Task statement. Write out every line of the data below exactly as given.

Given data.
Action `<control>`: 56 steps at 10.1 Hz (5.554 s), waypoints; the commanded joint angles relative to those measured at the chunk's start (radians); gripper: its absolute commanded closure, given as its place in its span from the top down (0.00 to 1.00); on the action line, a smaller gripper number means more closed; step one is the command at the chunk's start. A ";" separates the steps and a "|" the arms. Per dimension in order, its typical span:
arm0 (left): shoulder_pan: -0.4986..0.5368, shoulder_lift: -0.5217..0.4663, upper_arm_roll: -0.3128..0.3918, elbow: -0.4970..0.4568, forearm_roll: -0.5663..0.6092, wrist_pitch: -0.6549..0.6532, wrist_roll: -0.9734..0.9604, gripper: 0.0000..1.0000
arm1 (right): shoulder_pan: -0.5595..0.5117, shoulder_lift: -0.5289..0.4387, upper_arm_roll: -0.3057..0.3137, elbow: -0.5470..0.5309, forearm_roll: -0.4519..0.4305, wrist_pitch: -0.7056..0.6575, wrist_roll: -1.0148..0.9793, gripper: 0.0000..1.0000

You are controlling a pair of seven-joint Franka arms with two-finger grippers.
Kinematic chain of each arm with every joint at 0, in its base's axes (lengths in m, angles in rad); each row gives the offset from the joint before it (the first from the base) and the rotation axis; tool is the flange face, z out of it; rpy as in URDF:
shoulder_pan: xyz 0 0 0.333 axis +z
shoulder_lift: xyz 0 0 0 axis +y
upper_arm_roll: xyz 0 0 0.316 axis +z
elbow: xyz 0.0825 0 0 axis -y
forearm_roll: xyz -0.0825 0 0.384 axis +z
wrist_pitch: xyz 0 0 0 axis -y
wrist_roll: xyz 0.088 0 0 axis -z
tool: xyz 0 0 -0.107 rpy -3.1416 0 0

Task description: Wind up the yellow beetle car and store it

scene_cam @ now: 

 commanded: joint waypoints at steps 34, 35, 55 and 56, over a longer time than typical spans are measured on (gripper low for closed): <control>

Your response.
Action `<control>`: 56 steps at 10.1 Hz (5.554 s), waypoints; the commanded joint angles relative to those measured at the chunk's start (radians); gripper: its absolute commanded closure, given as its place in its span from the top down (0.00 to 1.00); on the action line, a smaller gripper number means more closed; step one is the command at the chunk's start. A ";" separates the steps and a "|" the arms. Per dimension in order, its typical span:
arm0 (left): shoulder_pan: -0.4986..0.5368, shoulder_lift: -0.5217..0.4663, upper_arm_roll: -0.3128..0.3918, elbow: -0.4970..0.4568, forearm_roll: -0.5663..0.6092, wrist_pitch: -0.6549..0.6532, wrist_roll: -0.9734..0.9604, gripper: 0.0000..1.0000
arm1 (right): shoulder_pan: -0.5595..0.5117, shoulder_lift: -0.5289..0.4387, upper_arm_roll: -0.3057..0.3137, elbow: -0.5470..0.5309, forearm_roll: -0.4519..0.4305, wrist_pitch: -0.7056..0.6575, wrist_roll: -1.0148..0.9793, gripper: 0.0000..1.0000

You are controlling a pair of seven-joint Franka arms with two-finger grippers.
Kinematic chain of each arm with every joint at 0, in its base's axes (lengths in m, angles in rad); each row gives the offset from the joint before it (the first from the base) and the rotation axis; tool is the flange face, z out of it; rpy as in URDF:
shoulder_pan: xyz 0 0 0.333 axis +z
shoulder_lift: xyz 0 0 0 axis +y
upper_arm_roll: xyz 0 0 0.316 axis +z
elbow: xyz 0.0825 0 0 axis -y
forearm_roll: xyz -0.0825 0 0.384 axis +z
wrist_pitch: xyz 0 0 0 axis -y
wrist_roll: xyz 0.088 0 0 axis -z
tool: xyz 0 0 -0.107 rpy -3.1416 0 0

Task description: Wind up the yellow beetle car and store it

scene_cam @ now: 

 commanded: joint waypoints at steps 34, 35, 55 and 56, over a longer time than typical spans are measured on (gripper low for closed): <control>

The response to the exercise is now complete.